Quanto aos robôs, alguns modelos já são conhecidos como “Kalashnikovs do amanhã”, numa alusão ao fuzil AK-47, de fabricação russa.

Na fronteira que divide as duas Coreia, um robô-sentinela, equipado com metralhadora giratória, lançador de granadas e duas potentes câmeras com zoom e visão infravermelha, é programado para identificar alvos humanos através de um sofisticado programa de reconhecimento de voz, calor e movimento.

O temor de entidades, como a ONU e a Anistia Internacional, é que tais máquinas de guerra autônomas, daquelas que eliminam alvos sem intervenção humana, se confundam durante uma operação e matem civis em vez de militares. Ou, então, que fujam do controle e ataquem a própria tropa. Paranoia? Nem tanto.

Um caso real, registrado numa base militar da África do Sul, indica que o temor não é injustificado.

No dia 19 de outubro de 2007, um robô entrou em pane e fuzilou nove soldados e feriu 14 no Centro de Treinamento de Combate do Exército, em Lohathla.

A máquina foi desenvolvida para identificar alvos, efetuar disparos e recarregar a munição. Tudo automaticamente e sob comando de voz.

“Gostaria que não tivéssemos desenvolvido tanta tecnologia bélica”, diz Rodrigo Trespach.

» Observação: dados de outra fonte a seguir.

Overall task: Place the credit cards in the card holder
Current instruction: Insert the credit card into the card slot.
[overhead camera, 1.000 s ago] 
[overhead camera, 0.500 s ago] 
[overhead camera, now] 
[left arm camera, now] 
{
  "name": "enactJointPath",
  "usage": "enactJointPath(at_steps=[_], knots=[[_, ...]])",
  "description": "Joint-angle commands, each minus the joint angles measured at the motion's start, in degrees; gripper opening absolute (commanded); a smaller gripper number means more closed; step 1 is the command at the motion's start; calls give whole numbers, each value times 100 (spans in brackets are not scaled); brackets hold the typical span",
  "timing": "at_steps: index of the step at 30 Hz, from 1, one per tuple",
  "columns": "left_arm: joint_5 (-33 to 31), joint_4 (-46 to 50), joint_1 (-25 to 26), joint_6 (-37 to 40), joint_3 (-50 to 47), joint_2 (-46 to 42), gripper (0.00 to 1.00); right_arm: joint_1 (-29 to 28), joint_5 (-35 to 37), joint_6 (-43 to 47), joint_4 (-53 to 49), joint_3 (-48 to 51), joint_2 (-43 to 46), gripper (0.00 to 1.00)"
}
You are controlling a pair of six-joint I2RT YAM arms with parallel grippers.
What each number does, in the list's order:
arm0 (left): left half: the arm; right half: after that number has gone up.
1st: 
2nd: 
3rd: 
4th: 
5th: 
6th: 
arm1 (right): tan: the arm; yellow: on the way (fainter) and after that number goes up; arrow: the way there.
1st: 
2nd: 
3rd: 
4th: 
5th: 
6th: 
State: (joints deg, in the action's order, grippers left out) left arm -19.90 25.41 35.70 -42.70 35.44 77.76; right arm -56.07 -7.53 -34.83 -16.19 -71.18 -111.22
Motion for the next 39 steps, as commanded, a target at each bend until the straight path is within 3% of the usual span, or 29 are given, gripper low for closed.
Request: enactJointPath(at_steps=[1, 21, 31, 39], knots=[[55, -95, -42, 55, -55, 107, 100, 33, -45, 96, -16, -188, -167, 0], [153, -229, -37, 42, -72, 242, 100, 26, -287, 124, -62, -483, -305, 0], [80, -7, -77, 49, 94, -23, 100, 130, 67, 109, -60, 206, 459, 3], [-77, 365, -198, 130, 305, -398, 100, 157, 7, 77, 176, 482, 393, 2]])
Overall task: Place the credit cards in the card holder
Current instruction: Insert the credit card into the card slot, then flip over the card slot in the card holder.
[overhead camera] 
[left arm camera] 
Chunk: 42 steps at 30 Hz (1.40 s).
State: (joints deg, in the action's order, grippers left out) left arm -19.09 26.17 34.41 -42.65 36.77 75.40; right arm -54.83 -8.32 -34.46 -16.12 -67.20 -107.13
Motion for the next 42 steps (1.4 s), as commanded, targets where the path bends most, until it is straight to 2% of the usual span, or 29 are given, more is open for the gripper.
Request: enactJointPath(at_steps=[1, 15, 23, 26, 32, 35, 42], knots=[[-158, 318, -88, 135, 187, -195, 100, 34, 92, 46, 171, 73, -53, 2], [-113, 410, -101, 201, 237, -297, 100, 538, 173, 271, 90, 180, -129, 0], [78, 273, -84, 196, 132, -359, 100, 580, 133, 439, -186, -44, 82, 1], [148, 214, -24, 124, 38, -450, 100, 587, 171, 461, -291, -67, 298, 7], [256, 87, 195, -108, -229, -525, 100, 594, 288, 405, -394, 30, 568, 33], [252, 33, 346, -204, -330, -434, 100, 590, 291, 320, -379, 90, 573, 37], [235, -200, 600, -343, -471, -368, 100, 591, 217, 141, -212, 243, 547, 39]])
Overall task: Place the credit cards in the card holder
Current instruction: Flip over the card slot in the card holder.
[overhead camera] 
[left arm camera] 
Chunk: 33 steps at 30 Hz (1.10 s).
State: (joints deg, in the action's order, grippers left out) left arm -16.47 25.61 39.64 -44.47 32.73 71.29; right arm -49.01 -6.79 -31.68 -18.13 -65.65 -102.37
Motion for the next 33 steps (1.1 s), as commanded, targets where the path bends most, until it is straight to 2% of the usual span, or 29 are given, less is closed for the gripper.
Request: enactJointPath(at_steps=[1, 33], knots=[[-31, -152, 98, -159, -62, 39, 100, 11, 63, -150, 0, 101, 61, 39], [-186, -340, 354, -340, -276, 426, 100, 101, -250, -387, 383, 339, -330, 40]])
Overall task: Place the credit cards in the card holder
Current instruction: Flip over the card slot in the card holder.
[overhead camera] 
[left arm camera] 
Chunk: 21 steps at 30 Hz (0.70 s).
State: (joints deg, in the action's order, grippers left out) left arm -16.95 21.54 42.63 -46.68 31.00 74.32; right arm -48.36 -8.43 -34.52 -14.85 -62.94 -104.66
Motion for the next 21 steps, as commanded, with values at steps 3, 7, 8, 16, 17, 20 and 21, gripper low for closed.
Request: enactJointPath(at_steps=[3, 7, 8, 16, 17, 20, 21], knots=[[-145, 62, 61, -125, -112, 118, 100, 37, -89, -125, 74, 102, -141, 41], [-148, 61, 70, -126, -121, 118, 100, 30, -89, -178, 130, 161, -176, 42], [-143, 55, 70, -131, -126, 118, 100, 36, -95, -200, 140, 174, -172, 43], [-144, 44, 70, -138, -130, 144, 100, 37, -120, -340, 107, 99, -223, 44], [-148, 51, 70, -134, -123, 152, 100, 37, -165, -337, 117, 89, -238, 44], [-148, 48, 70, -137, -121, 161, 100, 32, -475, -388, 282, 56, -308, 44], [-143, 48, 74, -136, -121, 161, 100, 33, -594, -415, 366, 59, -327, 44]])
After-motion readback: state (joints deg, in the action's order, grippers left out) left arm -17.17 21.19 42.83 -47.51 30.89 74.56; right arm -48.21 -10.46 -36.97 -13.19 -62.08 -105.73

O que já é motivo de preocupação pode se tornar razão para pânico se uma geringonça dessas, como o Legged Squad Support System, cair nas mãos de terroristas ou ditadores.

Desenvolvido pela Agência de Projetos de Pesquisa Avançada de Defesa (DARPA), das Forças Armadas dos EUA, o LS3, como é mais conhecido, é capaz de se locomover pelos terrenos mais irregulares, percorrer distâncias superiores a 30 km e suportar cargas de até 180 kg.

E o melhor: sem precisar reabastecer.